Evaluating Restoration Project Success in Response to Major Storm Events
Megan Long
Black & Veatch
Tampa, FL
Authors: Megan Long, John Kiefer
Natural stream systems formed under and adapted to a wide range of hydrologic conditions are resilient to pulse disturbances such as hurricanes or other major storm events. Restored systems are designed to mimic nature’s resilience but may have additional vulnerabilities before the system matures or due to urban influences upstream. Stable alluvial stream systems are dynamic – carving, moving, and depositing sediments in the channel and floodplain in equilibrium. Understanding when conditions indicate disequilibrium in a restoration project can guide development of project warranties and adaptive management plans, improve communication with regulators, and ensure that restoration projects are judged by and maintained to ecologically realistic performance standards rather than assumptions of static stability.

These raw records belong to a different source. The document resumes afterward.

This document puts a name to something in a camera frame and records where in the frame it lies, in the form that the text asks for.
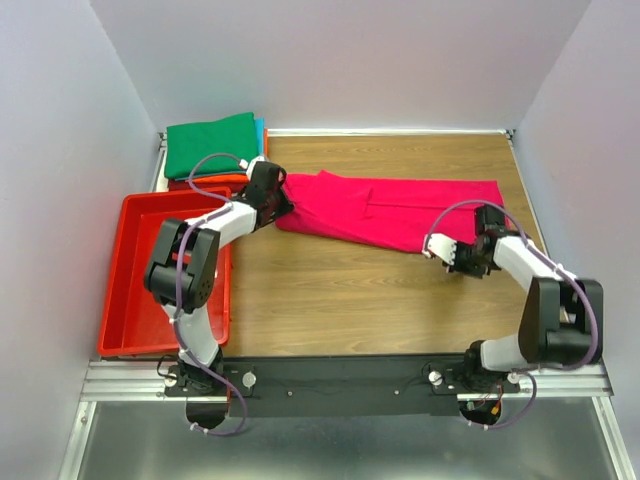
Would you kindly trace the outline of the pink t shirt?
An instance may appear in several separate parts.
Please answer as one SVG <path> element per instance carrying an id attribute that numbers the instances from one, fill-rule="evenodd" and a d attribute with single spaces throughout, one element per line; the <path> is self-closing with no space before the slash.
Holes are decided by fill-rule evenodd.
<path id="1" fill-rule="evenodd" d="M 290 174 L 284 184 L 294 210 L 276 221 L 289 232 L 405 253 L 419 253 L 448 207 L 472 200 L 501 205 L 495 181 L 343 177 L 327 171 Z"/>

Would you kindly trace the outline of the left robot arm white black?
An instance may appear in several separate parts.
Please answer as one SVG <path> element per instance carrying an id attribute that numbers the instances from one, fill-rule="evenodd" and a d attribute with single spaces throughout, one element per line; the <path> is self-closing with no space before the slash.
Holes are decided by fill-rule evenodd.
<path id="1" fill-rule="evenodd" d="M 144 275 L 144 288 L 172 326 L 187 382 L 201 395 L 230 385 L 219 368 L 222 351 L 208 313 L 221 249 L 294 210 L 284 191 L 283 167 L 263 156 L 241 160 L 239 167 L 248 183 L 230 198 L 204 190 L 193 175 L 188 177 L 193 191 L 221 206 L 187 220 L 163 221 Z"/>

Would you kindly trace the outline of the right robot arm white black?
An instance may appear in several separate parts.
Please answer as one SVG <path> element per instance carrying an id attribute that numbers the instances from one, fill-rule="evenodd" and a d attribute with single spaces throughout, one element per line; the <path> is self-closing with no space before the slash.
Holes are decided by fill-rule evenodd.
<path id="1" fill-rule="evenodd" d="M 517 332 L 473 342 L 454 369 L 456 380 L 474 392 L 513 371 L 569 371 L 599 363 L 603 353 L 602 285 L 552 261 L 506 218 L 504 208 L 486 202 L 474 210 L 472 242 L 433 232 L 425 238 L 424 254 L 439 258 L 449 273 L 481 279 L 501 270 L 526 292 Z"/>

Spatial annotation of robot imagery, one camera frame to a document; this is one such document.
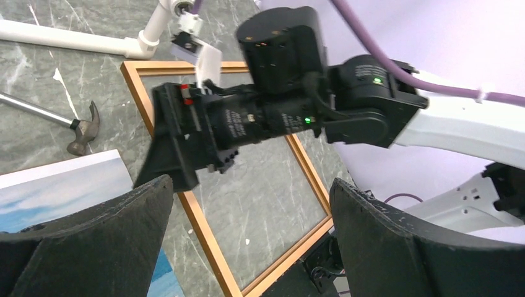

Major storm events increasingly test the resilience of both natural and restored stream and floodplain systems, raising questions about what constitutes an expected geomorphic response from which the system can naturally recover, versus indicators of project failure or functionally damaging impacts. This presentation includes post‑storm assessments from Florida stream restoration and natural baseline sites that investigated deposition of high sediment loads within channels and floodplains, impacts to wetland vegetation, formation of floodplain features such as oxbows and chutes, bend migration and other changes to bankfull channel geometry, and comparisons to regional datasets. These case studies illustrate practical, defensible approaches for distinguishing impacts within the range of natural disturbance from conditions requiring intervention.
About Megan Long
Megan is an ecosystem restoration engineer and designer at Black & Veatch with a background in water quality, water resources and coastal engineering, and water sensitive urban design. She currently focuses on stream and wetland restoration projects in the urban core and uses her diverse technical background and research experience to integrate social, recreational, water quality, and sustainability benefits into ecological restoration and bank stabilization projects.